## About this task
State the number of lines in the following material that contain the string "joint", and nothing else.

## Supplied information

■ ■ ■

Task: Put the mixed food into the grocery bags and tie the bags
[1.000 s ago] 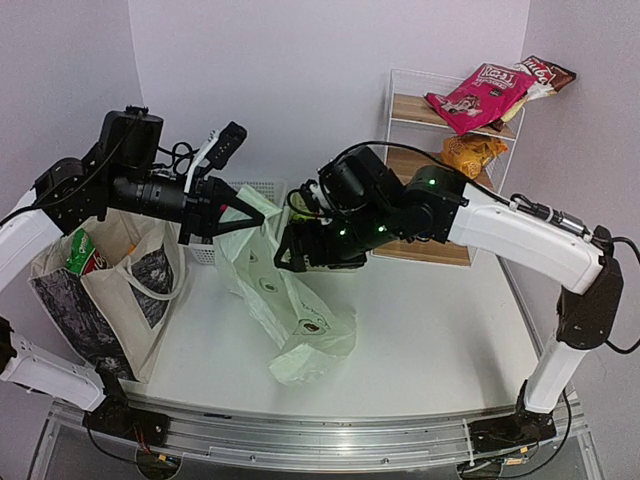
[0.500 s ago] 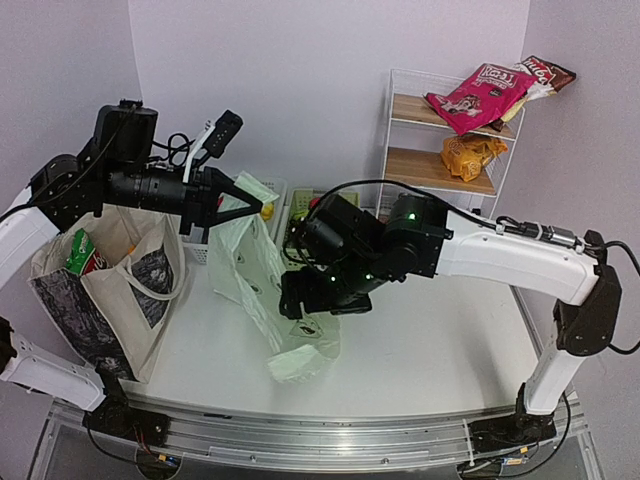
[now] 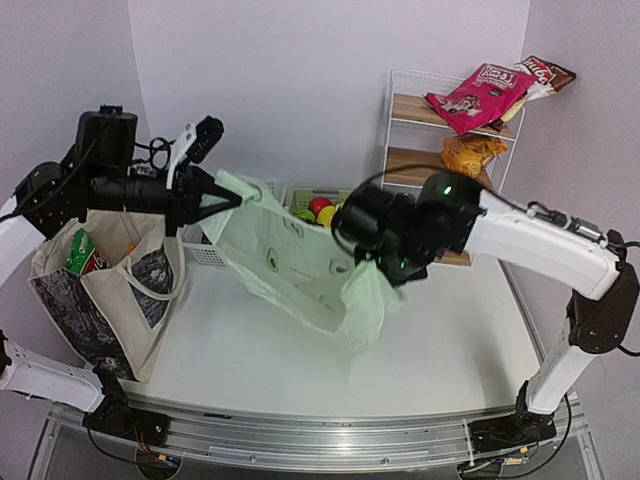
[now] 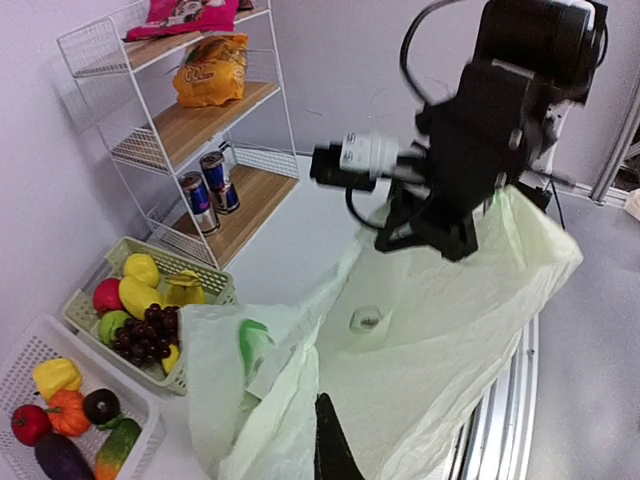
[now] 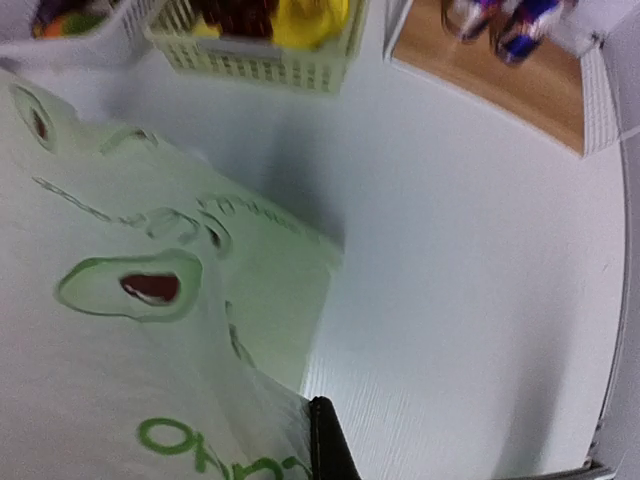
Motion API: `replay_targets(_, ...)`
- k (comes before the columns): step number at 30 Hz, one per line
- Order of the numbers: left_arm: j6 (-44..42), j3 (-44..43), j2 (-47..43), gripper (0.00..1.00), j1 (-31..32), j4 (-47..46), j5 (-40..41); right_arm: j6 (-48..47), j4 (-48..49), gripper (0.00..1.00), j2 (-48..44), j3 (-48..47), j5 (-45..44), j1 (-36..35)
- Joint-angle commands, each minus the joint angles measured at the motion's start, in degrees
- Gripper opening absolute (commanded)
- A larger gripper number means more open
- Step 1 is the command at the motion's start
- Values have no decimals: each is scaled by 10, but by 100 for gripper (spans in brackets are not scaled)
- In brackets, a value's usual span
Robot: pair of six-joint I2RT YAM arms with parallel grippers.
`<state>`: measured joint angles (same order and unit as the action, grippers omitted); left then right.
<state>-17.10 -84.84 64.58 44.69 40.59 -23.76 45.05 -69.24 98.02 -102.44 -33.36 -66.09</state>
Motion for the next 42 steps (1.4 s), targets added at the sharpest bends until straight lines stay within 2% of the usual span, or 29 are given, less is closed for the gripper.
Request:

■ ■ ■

## Answer to this task
3